Monitoring & Operations

Key Metrics

# Comprehensive monitoring for Kappa architecture
kappa_monitoring_metrics = {
    "stream_processing": {
        "input_rate": {
            "metric": "events_per_second",
            "threshold": 100000,
            "aggregation": "avg"
        },
        "processing_rate": {
            "metric": "processed_events_per_second",
            "threshold": 100000,
            "aggregation": "avg"
        },
        "lag": {
            "metric": "seconds_behind_latest",
            "threshold": 60,
            "aggregation": "max"
        },
        "batch_duration": {
            "metric": "trigger_execution_ms",
            "threshold": 30000,
            "aggregation": "p95"
        }
    },
    "state_management": {
        "state_size": {
            "metric": "state_size_bytes",
            "threshold": 100 * 1024**3,  # 100GB
            "aggregation": "max"
        },
        "num_state_rows": {
            "metric": "state_row_count",
            "threshold": 10000000,
            "aggregation": "max"
        },
        "checkpoint_duration": {
            "metric": "checkpoint_write_ms",
            "threshold": 10000,
            "aggregation": "p95"
        }
    },
    "data_quality": {
        "late_events": {
            "metric": "late_events_dropped",
            "threshold": 100,
            "aggregation": "sum"
        },
        "null_values": {
            "metric": "null_value_percentage",
            "threshold": 0.05,
            "aggregation": "avg"
        }
    },
    "resource_utilization": {
        "cpu_usage": {
            "metric": "cpu_percentage",
            "threshold": 80,
            "aggregation": "avg"
        },
        "memory_usage": {
            "metric": "memory_percentage",
            "threshold": 85,
            "aggregation": "avg"
        },
        "shuffle_read": {
            "metric": "shuffle_read_bytes",
            "threshold": 10 * 1024**3,  # 10GB
            "aggregation": "sum"
        }
    }
}

Monitoring Dashboard

# Create monitoring dashboard with Azure Monitor
class KappaMonitoringDashboard:
    """Set up comprehensive monitoring for Kappa architecture"""

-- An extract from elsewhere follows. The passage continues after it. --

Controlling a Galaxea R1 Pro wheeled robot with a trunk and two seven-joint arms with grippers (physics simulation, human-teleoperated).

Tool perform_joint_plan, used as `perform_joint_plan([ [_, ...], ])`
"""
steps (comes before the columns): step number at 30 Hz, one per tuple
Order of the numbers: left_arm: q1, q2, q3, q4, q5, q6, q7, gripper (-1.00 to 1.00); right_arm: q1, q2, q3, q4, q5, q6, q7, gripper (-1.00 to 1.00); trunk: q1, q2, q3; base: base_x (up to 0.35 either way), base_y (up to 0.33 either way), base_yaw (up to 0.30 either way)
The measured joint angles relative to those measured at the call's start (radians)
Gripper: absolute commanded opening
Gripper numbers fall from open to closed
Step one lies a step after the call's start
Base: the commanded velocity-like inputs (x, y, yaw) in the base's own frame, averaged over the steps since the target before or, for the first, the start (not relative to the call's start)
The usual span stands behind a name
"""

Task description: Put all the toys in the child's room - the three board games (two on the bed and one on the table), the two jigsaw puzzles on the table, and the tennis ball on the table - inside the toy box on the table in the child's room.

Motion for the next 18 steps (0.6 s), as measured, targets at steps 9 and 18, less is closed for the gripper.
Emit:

    def __init__(self, workspace_id: str):
        self.workspace_id = workspace_id

    def create_streaming_dashboard(self):
        """Create dashboard for streaming metrics"""

        kusto_queries = {
            "stream_lag": """
                SparkMetrics_CL
                | where MetricName == "streaming.lag"
                | summarize AvgLag = avg(MetricValue), MaxLag = max(MetricValue)
                    by bin(TimeGenerated, 1m)
                | render timechart
            """,

            "processing_rate": """
                SparkMetrics_CL
                | where MetricName == "streaming.processedRowsPerSecond"
                | summarize Rate = avg(MetricValue) by bin(TimeGenerated, 1m)
                | render timechart
            """,

            "state_size": """
                SparkMetrics_CL
                | where MetricName == "streaming.stateStoreSizeBytes"
                | summarize StateSize = max(MetricValue) / (1024*1024*1024)
                    by bin(TimeGenerated, 5m)
                | render timechart
            """,

            "error_rate": """
                SparkLogs_CL
                | where Level == "ERROR"
                | summarize ErrorCount = count() by bin(TimeGenerated, 5m)
                | render timechart
            """
        }

        return kusto_queries

    def create_alerts(self):
        """Create alerts for critical conditions"""

        alerts = [
            {
                "name": "High Stream Lag",
                "condition": "lag_seconds > 300",
                "severity": "critical",
                "action": "page_oncall"
            },
            {
                "name": "State Store Too Large",
                "condition": "state_size_gb > 100",
                "severity": "warning",
                "action": "send_email"
            },
            {
                "name": "Processing Rate Dropped",
                "condition": "rate < 10000",
                "severity": "warning",
                "action": "send_teams_message"
            },
            {
                "name": "High Error Rate",
                "condition": "error_rate > 100",
                "severity": "critical",
                "action": "page_oncall"
            }
        ]

        return alerts

Best Practices

1. Event Design

# Design events for stream processing
class EventDesignPatterns:
    """Best practices for event design in Kappa architecture"""

    @staticmethod
    def create_well_designed_event():
        """
        Good event design includes:
        - Unique event ID (idempotency)
        - Timestamp (ordering, windowing)
        - Schema version (evolution)
        - Correlation ID (tracing)
        - Complete context (no lookups needed)
        """
        return {
            "eventId": "evt_123456789",  # Unique identifier
            "eventType": "sensor_reading",
            "eventVersion": "1.0",  # Schema version
            "timestamp": "2025-01-28T10:30:00Z",  # ISO 8601
            "correlationId": "trace_abc123",  # For distributed tracing

            # Event payload - complete, self-contained
            "data": {
                "deviceId": "device_001",
                "sensorId": "temp_sensor_1",
                "temperature": 23.5,
                "humidity": 65.2,
                "location": {
                    "lat": 47.6062,
                    "lon": -122.3321
                },
                "metadata": {
                    "firmwareVersion": "2.1.0",
                    "batteryLevel": 87
                }
            },

            # Source system info
            "source": {
                "system": "iot_platform",
                "region": "us-west-2"
            }
        }

    @staticmethod
    def bad_event_design():
        """
        Anti-patterns to avoid:
        - No ID (can't deduplicate)
        - No timestamp (can't order)
        - Incomplete data (requires lookups)
        - No version (breaks when schema changes)
        """
        return {
            "temp": 23.5,  # No context
            "device": "001"  # Need to look up device details
        }

2. Idempotent Processing

# Ensure idempotent processing
class IdempotentProcessing:
    """Process events idempotently - same result if processed multiple times"""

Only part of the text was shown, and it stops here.